The report stated, “Current U.S. spending should be adequate to cover all Americans.”
The obvious question remains, what is driving these astronomical increases? While that question has many answers, according to the LA Times one of the more provocative is “doctors receive or determine how to spend 87% of health care spending, with tests and services ordered by doctors comprising 66% of health care spending and doctors’ fees accounting for 21%. ”
When one strips away all the details and nuance of technology, pharma, hospital increases, nursing shortages, and end-of-life care, it always comes down to the treating physician.
The treating doc is the key to delivering care and managing cost.
Just when we thought the holiday season was over, the CMS Actuaries gave their biggest gift of the year to the White House, Senate, and House – an accounting change that reduced Medicaid expenses by $73 billion over the next ten years.

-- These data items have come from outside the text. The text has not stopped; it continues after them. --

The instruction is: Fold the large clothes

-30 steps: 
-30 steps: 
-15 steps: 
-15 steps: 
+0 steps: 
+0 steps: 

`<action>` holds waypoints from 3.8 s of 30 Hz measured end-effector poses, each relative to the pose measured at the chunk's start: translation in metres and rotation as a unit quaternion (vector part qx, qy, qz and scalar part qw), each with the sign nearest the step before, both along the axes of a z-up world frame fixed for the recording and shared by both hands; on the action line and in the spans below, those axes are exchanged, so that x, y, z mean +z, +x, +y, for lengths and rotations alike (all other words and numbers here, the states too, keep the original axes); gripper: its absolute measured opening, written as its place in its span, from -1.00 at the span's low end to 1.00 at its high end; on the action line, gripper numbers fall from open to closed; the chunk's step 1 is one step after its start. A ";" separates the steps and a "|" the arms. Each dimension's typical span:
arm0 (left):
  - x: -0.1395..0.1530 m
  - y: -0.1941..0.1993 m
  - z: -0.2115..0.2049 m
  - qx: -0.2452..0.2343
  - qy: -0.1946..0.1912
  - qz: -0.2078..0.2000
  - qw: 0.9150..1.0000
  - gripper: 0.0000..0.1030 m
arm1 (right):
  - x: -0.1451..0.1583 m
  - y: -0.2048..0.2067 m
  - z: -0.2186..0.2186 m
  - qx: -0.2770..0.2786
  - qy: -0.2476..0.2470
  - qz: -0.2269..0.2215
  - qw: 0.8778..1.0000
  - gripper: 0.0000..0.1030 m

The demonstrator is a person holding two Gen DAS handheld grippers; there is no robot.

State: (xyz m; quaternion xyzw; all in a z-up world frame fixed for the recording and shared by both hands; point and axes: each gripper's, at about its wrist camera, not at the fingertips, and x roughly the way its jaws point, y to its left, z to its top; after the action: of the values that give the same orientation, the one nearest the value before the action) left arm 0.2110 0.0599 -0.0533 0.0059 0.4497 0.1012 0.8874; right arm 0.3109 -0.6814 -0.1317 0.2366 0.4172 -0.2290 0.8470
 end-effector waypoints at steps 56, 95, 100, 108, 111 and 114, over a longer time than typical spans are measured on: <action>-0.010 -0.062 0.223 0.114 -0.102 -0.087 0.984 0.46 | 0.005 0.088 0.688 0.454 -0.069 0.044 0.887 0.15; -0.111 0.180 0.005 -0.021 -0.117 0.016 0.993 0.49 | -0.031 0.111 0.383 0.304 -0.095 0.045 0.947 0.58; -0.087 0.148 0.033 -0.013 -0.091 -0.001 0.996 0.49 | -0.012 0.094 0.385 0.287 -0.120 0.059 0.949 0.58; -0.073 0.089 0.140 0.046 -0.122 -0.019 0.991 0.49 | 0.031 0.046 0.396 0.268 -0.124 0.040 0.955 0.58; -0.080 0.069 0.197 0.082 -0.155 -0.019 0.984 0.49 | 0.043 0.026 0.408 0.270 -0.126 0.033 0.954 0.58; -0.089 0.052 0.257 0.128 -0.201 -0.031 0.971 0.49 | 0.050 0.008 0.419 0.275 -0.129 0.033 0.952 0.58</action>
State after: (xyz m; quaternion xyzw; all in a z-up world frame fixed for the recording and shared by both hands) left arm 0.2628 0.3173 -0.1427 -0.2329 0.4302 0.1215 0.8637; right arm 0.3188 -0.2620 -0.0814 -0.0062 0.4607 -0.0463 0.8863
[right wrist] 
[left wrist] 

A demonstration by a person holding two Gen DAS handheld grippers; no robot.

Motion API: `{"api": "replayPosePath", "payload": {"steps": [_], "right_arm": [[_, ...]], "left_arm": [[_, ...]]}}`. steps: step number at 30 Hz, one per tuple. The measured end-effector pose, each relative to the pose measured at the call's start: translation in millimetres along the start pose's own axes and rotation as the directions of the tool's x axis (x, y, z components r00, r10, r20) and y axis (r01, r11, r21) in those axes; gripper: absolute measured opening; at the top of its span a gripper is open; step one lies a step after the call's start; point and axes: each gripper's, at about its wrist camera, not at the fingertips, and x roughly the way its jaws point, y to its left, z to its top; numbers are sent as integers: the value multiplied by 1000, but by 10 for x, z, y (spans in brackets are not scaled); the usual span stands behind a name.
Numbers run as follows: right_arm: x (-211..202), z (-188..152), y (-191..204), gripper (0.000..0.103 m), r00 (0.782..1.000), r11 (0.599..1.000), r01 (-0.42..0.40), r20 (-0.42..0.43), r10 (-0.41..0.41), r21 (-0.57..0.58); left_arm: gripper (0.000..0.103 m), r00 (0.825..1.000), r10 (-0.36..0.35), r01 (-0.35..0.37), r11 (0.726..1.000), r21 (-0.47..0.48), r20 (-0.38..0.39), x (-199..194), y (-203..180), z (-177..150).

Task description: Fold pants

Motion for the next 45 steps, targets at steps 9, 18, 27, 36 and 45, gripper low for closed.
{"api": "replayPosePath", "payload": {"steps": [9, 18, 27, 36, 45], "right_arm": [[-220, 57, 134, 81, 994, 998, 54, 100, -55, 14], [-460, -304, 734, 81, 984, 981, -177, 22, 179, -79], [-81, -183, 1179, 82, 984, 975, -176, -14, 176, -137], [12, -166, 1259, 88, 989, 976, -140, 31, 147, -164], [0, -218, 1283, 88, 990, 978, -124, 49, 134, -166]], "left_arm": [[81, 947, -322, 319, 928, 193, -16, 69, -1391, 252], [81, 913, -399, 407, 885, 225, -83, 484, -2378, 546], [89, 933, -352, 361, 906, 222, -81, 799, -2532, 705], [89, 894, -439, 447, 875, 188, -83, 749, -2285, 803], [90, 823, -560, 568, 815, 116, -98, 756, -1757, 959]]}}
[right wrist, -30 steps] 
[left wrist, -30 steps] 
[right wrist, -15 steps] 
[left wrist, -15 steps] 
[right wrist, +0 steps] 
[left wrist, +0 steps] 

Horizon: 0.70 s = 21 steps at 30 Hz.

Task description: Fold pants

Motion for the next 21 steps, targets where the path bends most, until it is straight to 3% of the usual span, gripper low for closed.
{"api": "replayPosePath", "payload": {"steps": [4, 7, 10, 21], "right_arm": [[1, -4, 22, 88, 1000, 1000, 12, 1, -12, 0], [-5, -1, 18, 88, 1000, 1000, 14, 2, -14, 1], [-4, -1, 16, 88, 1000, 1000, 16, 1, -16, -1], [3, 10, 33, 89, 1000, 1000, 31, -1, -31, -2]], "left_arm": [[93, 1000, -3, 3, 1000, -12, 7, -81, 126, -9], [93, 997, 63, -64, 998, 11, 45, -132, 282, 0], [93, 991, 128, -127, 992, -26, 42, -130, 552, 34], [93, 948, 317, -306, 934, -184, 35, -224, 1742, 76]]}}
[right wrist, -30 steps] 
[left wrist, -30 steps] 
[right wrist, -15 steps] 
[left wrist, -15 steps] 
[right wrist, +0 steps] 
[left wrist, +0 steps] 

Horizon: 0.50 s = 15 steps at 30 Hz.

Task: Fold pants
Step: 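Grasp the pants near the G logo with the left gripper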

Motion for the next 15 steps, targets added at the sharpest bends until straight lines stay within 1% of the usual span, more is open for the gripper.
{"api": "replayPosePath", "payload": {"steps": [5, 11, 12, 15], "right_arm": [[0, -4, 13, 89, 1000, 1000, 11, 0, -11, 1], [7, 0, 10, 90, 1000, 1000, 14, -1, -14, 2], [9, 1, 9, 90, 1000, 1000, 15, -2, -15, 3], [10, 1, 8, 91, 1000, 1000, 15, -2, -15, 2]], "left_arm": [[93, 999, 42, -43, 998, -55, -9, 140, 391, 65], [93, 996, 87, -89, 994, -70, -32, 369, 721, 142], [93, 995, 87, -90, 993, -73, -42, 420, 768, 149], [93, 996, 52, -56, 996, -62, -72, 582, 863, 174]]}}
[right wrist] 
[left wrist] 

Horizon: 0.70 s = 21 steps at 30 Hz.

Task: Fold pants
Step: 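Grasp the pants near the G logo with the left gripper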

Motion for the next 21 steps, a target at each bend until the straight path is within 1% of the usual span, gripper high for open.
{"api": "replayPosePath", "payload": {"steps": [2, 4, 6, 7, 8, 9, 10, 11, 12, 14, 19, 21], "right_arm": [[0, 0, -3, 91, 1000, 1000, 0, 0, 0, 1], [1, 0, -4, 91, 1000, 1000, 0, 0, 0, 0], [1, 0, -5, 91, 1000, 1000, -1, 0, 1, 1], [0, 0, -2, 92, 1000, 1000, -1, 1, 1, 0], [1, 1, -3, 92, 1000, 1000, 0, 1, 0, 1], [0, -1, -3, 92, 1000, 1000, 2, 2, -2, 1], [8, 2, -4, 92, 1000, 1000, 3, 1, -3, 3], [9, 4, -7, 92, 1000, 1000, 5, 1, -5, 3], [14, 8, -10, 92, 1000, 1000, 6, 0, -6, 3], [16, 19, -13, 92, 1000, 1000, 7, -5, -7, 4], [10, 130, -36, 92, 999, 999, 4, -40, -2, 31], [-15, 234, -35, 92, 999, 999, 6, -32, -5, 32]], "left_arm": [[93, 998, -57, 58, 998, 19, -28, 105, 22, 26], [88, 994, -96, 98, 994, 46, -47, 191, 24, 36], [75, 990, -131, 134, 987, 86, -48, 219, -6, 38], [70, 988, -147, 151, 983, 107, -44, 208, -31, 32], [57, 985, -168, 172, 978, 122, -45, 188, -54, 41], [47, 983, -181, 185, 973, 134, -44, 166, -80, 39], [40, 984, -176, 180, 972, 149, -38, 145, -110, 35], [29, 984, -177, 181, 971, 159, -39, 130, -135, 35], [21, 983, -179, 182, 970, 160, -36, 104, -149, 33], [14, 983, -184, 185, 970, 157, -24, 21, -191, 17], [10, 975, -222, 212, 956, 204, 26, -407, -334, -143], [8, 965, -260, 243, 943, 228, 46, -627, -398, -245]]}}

To be fair, and who doesn’t want to be fair when dealing with the Feds, the change was triggered when CMS determined that inflation in Medicaid for 2004 was 9%, not the 11% originally forecast. But let’s focus on the implications.
Recall that new HHS Sec. Leavitt was seeking to reduce Medicaid by some $60 billion by eliminating “accounting gimmicks” that states were using to get as much Federal money as possible to fund Medicaid (which is, by the way, a funding requirement placed on the states by the Feds…). The new numbers may make it a little tougher for the Administration to push through drastic changes to Medicaid.
CMS is downplaying the change, noting that “the revision would not affect administration plans to reform Medicaid in the fiscal year 2006 budget proposal that President Bush is set to release on Monday.”
So, any euphoria over the new found savings may well be short-lived. If nothing else, it will make for entertaining Hill-watching, as Governors, battling low state revenues and rapidly rising Medicaid costs, seek to maintain Federal funding. According to California HealthLine reporting on Congressional Quarterly’s story,
“Virginia Gov. Mark Warner (D), chair of NGA, said, “The cuts cause grave concern because the states are still reeling from the budget woes of the last five to six years. To have a major cost shift that simply passes costs from the federal government to the states will really slow the recovery that most states have started to experience” (Adams, CQ Weekly, 2/7).
And it’s not just Democrats…
“Sen. George Voinovich (R-Ohio), a former mayor of Cleveland, is leading a coalition of Republican former governors and local officials in Congress who are prepared to contest Bush’s Medicaid proposals. “We’re going to look at what he proposes. But we are not going to just slash funding for states. We’re not going to rip up the safety net,” Voinovich said. ”
Peter Rousmaniere passed on a very interesting graphic from the “Wall Street Journal” on group health insurnace claims processing errors.
The article referenced Towers Perrin audits conducted in 2002 and 2003, which indicated 3.3% of claims dollars were paid in error. More disturbingly, 6.6% of claims had financial errors. The Journal requires a subscription for access, thus no url links, but I’ll look for other info and pass it along.
A significant portion of the $75 billion increase in Medicaid expenditures from 2000-2003 is due to increased enrollment. This may be partially due to the drop in employer-sponsored health insurance and/or a decrease in the number of employees signing up for health insurance with their employers.
Regardless, it appears that the price controls put in place for Medicaid in the form of fee schedules, and the utilization controls in effect in many jurisdictions are helping to hold per-enrollee cost increases under that experienced by privately insured individuals.
The implication is a growing population “insured” by the government, fewer people covered by private insurance, and a de facto transfer of risk from employers to the government.
Of course, this leaves out the 45 million under-65 Americans who had no health insurance coverage at some point in 2004; as this population increases it will lead to rising cost shifting to both governmental and private insurers.